**Exercise brief:**
Each line of the data must be given back verbatim, with pictures removed.
Segment Open
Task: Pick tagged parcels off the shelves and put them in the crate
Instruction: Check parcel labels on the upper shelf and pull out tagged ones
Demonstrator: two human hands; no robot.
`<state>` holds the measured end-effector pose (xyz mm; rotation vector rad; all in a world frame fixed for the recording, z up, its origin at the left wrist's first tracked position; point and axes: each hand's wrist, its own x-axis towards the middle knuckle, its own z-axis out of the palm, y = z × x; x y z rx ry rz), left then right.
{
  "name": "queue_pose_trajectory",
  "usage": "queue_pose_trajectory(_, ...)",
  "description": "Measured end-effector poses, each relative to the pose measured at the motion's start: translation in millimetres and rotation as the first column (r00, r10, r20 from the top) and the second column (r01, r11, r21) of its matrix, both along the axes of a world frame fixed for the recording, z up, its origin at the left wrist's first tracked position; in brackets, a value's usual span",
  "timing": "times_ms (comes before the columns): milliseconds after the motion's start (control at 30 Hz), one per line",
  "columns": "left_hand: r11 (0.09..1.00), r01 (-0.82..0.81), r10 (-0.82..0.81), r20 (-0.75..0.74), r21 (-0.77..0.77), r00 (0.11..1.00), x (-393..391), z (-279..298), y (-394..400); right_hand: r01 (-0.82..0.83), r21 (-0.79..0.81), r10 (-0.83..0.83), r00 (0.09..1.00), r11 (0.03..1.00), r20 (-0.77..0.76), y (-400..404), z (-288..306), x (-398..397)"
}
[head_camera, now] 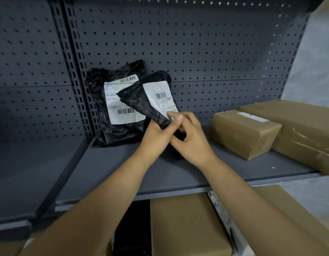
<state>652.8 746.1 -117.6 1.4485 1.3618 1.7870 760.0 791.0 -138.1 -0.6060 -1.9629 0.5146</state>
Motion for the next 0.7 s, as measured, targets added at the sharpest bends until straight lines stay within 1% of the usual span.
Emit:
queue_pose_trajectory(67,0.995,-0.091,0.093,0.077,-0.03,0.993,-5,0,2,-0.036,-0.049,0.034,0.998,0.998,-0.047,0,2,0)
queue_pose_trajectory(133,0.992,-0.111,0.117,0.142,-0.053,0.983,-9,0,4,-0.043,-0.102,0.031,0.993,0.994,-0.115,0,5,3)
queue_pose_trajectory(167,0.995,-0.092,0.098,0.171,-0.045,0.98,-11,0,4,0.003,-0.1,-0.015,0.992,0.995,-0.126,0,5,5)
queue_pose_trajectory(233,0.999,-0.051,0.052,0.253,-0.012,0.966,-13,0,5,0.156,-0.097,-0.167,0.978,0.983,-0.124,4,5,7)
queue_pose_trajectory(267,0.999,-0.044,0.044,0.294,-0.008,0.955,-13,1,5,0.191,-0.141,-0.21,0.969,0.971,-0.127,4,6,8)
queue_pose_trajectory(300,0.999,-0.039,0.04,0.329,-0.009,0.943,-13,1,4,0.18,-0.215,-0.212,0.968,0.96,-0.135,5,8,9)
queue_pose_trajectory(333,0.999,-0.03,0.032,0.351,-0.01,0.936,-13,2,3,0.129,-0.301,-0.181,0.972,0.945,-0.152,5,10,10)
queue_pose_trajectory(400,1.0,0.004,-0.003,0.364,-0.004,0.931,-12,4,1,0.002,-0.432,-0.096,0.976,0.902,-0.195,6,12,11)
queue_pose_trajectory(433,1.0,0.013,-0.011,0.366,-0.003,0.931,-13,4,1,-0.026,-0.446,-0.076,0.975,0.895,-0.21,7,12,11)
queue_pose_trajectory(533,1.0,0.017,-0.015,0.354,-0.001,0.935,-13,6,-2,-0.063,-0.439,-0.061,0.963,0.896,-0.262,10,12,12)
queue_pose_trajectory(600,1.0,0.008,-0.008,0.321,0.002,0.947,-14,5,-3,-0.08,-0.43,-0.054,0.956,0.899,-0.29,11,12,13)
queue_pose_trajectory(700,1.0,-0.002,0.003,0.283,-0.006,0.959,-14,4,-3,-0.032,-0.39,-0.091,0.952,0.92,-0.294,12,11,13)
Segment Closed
**Solution to the exercise:**
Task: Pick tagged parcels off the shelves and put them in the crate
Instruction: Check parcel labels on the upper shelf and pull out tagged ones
Demonstrator: two human hands; no robot.
`<state>` holds the measured end-effector pose (xyz mm; rotation vector rad; all in a world frame fixed for the recording, z up, its origin at the left wrist's first tracked position; point and axes: each hand's wrist, its own x-axis towards the middle knuckle, its own z-axis out of the palm, y = z × x; x y z rx ry rz), left then right.
{
  "name": "queue_pose_trajectory",
  "usage": "queue_pose_trajectory(_, ...)",
  "description": "Measured end-effector poses, each relative to the pose measured at the motion's start: translation in millimetres and rotation as the first column (r00, r10, r20 from the top) and the second column (r01, r11, r21) of its matrix, both along the axes of a world frame fixed for the recording, z up, its origin at the left wrist's first tracked position; in brackets, a value's usual span",
  "timing": "times_ms (comes before the columns): milliseconds after the motion's start (control at 30 Hz), one per line",
  "columns": "left_hand: r11 (0.09..1.00), r01 (-0.82..0.81), r10 (-0.82..0.81), r20 (-0.75..0.74), r21 (-0.77..0.77), r00 (0.11..1.00), x (-393..391), z (-279..298), y (-394..400); right_hand: r01 (-0.82..0.83), r21 (-0.79..0.81), r10 (-0.83..0.83), r00 (0.09..1.00), r11 (0.03..1.00), r20 (-0.77..0.76), y (-400..404), z (-288..306), x (-398..397)"
}
[head_camera, now] 
<state>652.8 746.1 -117.6 1.4485 1.3618 1.7870 760.0 791.0 -138.1 -0.6060 -1.9629 0.5146</state>
Motion for the next 0.7 s, as measured, targets added at the sharpest bends until straight lines stay within 1% of the usual span.
Emit:
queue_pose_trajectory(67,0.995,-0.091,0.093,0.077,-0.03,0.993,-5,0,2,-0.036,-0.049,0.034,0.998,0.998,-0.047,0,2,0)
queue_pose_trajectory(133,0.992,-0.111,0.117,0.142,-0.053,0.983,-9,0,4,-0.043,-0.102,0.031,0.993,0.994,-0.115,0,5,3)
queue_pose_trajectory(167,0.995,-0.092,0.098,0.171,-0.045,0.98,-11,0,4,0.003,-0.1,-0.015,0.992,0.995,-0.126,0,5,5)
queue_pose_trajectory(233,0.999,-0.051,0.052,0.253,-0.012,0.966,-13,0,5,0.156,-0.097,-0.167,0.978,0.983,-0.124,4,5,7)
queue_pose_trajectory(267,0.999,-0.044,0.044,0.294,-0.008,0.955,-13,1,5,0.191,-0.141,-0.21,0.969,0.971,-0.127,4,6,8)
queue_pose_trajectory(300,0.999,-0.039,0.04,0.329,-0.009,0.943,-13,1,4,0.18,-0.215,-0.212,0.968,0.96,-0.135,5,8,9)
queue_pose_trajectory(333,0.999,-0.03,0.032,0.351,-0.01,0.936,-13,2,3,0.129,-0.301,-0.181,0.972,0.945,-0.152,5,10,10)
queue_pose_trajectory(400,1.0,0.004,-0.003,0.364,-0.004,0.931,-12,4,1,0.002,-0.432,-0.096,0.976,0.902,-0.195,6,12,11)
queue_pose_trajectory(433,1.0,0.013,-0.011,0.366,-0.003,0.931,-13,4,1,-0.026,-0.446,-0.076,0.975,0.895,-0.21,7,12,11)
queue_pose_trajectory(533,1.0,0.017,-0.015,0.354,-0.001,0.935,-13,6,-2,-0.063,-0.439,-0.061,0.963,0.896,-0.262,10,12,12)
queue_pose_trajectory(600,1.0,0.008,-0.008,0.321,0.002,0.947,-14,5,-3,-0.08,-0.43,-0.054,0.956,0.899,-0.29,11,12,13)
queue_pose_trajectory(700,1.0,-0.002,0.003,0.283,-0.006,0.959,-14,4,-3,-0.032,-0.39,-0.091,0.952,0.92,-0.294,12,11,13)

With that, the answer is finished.